Once this function has been published, configure the Urgency derived property to be displayed in this Workshop module. First, within the Object Table’s configuration panel in the Workshop module, select the Add column button and the option to add a Function-backed property.

Within the Function-Backed Property option that appears in the Columns list, click on the “fx” Functions icon and then select the desired function. In this example, we select the flightAlertCalculateUrgency function.

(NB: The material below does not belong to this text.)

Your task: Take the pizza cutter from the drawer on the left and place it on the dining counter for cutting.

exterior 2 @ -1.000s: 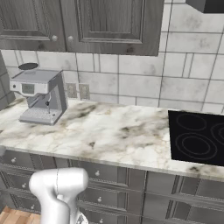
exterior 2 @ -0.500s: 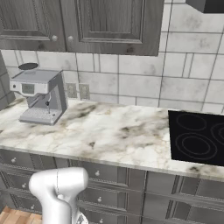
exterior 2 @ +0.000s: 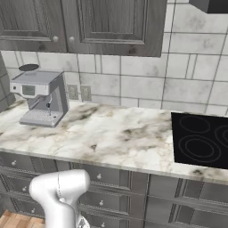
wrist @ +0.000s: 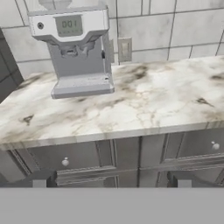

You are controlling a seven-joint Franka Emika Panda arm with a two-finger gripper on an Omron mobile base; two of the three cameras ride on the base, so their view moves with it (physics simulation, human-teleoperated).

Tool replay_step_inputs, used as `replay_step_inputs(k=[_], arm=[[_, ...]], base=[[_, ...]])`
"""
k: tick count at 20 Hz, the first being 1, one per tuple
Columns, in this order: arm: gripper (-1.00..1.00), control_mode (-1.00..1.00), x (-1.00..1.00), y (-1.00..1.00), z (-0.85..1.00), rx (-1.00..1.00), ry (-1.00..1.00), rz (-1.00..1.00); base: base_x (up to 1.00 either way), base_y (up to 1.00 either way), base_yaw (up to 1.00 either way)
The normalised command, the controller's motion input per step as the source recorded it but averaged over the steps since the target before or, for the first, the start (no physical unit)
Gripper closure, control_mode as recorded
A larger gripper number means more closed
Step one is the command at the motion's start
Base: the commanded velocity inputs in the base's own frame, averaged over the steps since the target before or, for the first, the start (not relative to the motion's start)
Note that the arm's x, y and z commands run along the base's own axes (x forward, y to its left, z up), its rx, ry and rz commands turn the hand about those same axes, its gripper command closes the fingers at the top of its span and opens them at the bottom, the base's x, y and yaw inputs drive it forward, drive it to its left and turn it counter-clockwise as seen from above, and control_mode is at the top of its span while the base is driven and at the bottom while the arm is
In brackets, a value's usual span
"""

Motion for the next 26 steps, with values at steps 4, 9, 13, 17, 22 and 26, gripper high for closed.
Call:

Next, confirm the function version and then configure the necessary inputs for the function. Let's choose Use a runtime input to pass only the objects currently displayed in the Object Table and thus optimize the performance of our function. Alternatively, you have the option to pass in an object set variable (that is, the same object set that backs the Object Table).

Lastly, let’s click into the Function-backed property column cell to rename this column to something more descriptive like “Urgency”.

The end result will be the following Object Table that calculates the new derived Urgency column on-the-fly and displays this valuable additional information to users.

Configure multiple function-backed properties

Next, let's walk through a more advanced example to create a single function that produces multiple function-backed properties by using a custom return type. Learn more about custom types. There are several advantages to using a single function to return multiple function-backed properties, including increased performance and clearer organization of the related derived properties code.

In this example, use a function that takes in an ObjectSet<FlightAlerts>, traverses a Departure Airport link to retrieve a linked Airport object, and then returns three properties from that linked Airport object. This will enrich the data displayed in the Object Table to include relevant information from a linked object type.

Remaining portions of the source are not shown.